Temperature and sampling — how an LLM picks its words

2026-07-30 · 5 min read

Ask a model the same question twice and you often get two different answers. That's not a bug — it's a dice roll, and there's a dial controlling how loaded the dice are. A model never simply "picks a word." It produces a probability for every possible next token, and then samples one. Temperature is the setting that decides how much it favours the safe, likely choice versus a surprising one.

From probabilities to a choice

For "the sky is ___", the model might assign 80% to "blue," 8% to "grey," 5% to "clear," and a long tail of everything else. Sampling then draws from that distribution. Temperature reshapes it before the draw: low temperature sharpens the peaks (the likeliest token dominates → predictable), high temperature flattens them (rarer tokens get a real chance → creative, or unhinged).

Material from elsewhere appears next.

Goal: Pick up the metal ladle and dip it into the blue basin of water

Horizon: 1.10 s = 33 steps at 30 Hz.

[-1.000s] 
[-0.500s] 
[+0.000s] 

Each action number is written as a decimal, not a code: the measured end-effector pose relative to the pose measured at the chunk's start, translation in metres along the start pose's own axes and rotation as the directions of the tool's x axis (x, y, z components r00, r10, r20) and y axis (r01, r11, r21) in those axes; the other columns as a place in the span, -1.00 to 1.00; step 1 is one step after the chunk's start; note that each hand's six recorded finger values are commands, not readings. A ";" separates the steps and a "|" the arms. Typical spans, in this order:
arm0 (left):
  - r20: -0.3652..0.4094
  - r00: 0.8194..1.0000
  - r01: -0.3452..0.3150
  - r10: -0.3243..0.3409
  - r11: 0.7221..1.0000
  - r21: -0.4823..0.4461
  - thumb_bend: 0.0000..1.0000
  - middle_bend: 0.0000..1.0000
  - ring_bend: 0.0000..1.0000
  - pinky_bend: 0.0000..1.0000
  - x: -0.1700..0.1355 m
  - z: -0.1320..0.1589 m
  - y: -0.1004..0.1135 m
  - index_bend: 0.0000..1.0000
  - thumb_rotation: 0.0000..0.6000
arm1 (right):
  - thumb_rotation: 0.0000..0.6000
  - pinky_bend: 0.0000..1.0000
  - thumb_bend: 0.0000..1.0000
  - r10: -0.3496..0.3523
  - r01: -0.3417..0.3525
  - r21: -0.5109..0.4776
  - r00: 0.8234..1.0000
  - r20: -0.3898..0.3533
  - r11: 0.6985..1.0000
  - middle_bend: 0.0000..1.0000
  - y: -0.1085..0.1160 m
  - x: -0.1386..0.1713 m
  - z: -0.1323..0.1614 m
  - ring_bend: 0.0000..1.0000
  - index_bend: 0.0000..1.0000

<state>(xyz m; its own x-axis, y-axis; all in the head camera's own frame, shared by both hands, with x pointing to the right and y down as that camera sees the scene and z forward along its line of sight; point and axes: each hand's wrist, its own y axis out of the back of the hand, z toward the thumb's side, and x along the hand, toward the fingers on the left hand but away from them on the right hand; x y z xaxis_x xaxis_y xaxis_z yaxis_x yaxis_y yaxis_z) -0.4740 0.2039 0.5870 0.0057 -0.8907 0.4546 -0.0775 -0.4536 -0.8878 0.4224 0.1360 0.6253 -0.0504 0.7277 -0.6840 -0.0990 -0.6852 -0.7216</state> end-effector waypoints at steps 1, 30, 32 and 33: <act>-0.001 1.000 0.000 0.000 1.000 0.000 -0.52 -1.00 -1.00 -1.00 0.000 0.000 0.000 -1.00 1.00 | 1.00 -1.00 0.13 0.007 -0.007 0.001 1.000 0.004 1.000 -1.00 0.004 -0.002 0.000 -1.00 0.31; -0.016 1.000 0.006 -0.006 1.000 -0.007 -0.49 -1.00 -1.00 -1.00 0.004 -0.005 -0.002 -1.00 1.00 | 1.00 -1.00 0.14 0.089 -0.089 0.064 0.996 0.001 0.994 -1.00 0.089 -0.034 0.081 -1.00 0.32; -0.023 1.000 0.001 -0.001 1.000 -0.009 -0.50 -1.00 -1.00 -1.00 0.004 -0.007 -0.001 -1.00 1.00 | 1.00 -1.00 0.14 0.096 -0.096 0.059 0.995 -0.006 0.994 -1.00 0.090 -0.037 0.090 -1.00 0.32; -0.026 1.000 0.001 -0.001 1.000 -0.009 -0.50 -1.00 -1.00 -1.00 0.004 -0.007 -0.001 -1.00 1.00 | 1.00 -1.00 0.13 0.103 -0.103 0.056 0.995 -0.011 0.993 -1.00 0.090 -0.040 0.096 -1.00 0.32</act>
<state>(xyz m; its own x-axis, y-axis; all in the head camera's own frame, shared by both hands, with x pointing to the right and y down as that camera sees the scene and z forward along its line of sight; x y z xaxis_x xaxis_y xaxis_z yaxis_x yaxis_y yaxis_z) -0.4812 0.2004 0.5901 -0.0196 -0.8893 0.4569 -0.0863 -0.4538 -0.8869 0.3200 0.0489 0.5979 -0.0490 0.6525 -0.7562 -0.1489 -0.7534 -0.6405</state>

Temperature reshapes the token distribution prompt: "the sky is ___" low temp · sharp bluegreycleardark high temp · flat bluegreycleardark
Same underlying odds. Low temperature makes "blue" almost certain; high temperature gives the other words a real shot.
The gist

The model rolls weighted dice for each word. Temperature 0 = always take the single most likely word (predictable). Crank it up and the dice flatten out, so it reaches for rarer, riskier words.

Choosing a temperature

  • Low (0–0.3): factual answers, code, extraction, classification — anywhere you want the safest, most consistent token and reproducibility. This is also your friend against hallucination: it favours the well-supported continuation.
  • Medium (0.7-ish): the default for general chat — coherent but not robotic.
  • High (1+): brainstorming, creative writing, variety — at the cost of coherence and correctness.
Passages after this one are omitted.